Add additional Servers
So now you are ready to add additional servers to the WAC farm. You will use the New-OfficeWebAppsMachine commandlet. You will run this on the machine you are adding to the farm, not the ones that are already in the farm. The new server will reach out to the server specified in the “MachineToJoin” parameter. That’s right. You are not specifying the machine that is joining the farm (you do that by executing the command ON the machine you are trying to join to the farm). You are specifying the machine that your are going to join to. For this reason MachineToJoin much be your FQDN for that machine. As an example:
New-OfficeWebAppsMachine -MachineToJoin “server1.contoso.com”
You should get a confirmation that the server was added successfully. You can double check this by using the Get-OfficeWebAppsFarm commandlet if your servers are not all listed in the farm, then you have an issue.
Troubleshooting
So I could (and probably will) write an entire post on troubleshooting. So this is just a quick heads up. Get Fiddler. It is the best way to trace HTTP errors within your farm. I would not leave it on a production server long term but for troubleshooting, use it.
WAC ULS logs. My least favorite feature of this app. The logs are “hidden” in c:\programData\Microsoft\OfficeWebApps\Data\Logs\ULS. This is a hidden folder. You will need to either type in that location manually or set your explorer to show hidden files and folders. (Many thanks to: http://blogs.msdn.com/b/zwsong/archive/2013/04/16/where-would-you-find-uls-logs-on-office-web-apps-owa-2013-server.aspx for the ULS location).
Note: While in that folder set you may notice a few xml files. This is where WAC keeps a lot of it configuration information (it does not have a SQL box like SharePoint to use). There are numerous posts that send you into these files to edit them. Don’t. Best case, WAC will overwrite them. Worst case, you will mess up your WAC configuration and get to tear it down and do it all over again.

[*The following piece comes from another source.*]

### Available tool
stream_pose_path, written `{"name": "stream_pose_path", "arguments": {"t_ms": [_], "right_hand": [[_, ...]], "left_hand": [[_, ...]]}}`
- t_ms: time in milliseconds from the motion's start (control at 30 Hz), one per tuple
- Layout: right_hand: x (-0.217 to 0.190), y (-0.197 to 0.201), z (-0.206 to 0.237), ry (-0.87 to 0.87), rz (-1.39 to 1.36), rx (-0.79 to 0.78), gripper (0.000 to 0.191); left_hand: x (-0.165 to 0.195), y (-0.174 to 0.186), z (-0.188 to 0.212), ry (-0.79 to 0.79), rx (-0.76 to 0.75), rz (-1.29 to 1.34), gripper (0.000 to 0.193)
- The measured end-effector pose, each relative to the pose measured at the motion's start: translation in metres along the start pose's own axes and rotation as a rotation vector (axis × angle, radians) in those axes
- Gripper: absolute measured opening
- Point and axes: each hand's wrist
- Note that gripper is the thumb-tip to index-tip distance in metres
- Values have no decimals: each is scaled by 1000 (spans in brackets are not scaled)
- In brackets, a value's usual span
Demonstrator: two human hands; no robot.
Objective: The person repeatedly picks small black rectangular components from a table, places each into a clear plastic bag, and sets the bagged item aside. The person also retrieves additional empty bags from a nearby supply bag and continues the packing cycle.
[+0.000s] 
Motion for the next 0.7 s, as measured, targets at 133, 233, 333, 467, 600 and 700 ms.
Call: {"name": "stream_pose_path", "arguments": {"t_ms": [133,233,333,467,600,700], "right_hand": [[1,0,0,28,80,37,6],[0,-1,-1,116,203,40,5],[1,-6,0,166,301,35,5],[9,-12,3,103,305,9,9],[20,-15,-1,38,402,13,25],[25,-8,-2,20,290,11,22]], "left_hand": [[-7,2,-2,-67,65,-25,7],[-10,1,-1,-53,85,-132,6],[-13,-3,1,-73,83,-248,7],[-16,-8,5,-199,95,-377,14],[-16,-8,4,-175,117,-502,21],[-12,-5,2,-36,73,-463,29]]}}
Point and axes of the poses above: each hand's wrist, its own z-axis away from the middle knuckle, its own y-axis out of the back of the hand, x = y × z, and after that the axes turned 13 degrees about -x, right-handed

Event Viewer is you next best friend. Check Setup, Security, and Application logs for issues. I found WAC loves to send some very scary message there. It once loaded mine with Kerberos SPN errors when I misspelled the server name in the New-OfficeWebAppMachine command. Don’t freak on the error, just carefully analyze them. A WAC farm is really a pretty simple beast once you get to know it.
Wrapping it up
So that’s it. Hopefully, this gave you some useful information. I tried to include the things I wish I knew going into it. The certificate name feature and the cert settings were my favorite sticking point. Good luck and please feel free to post any additional pointers in the comments section. WAC is an awesome capability.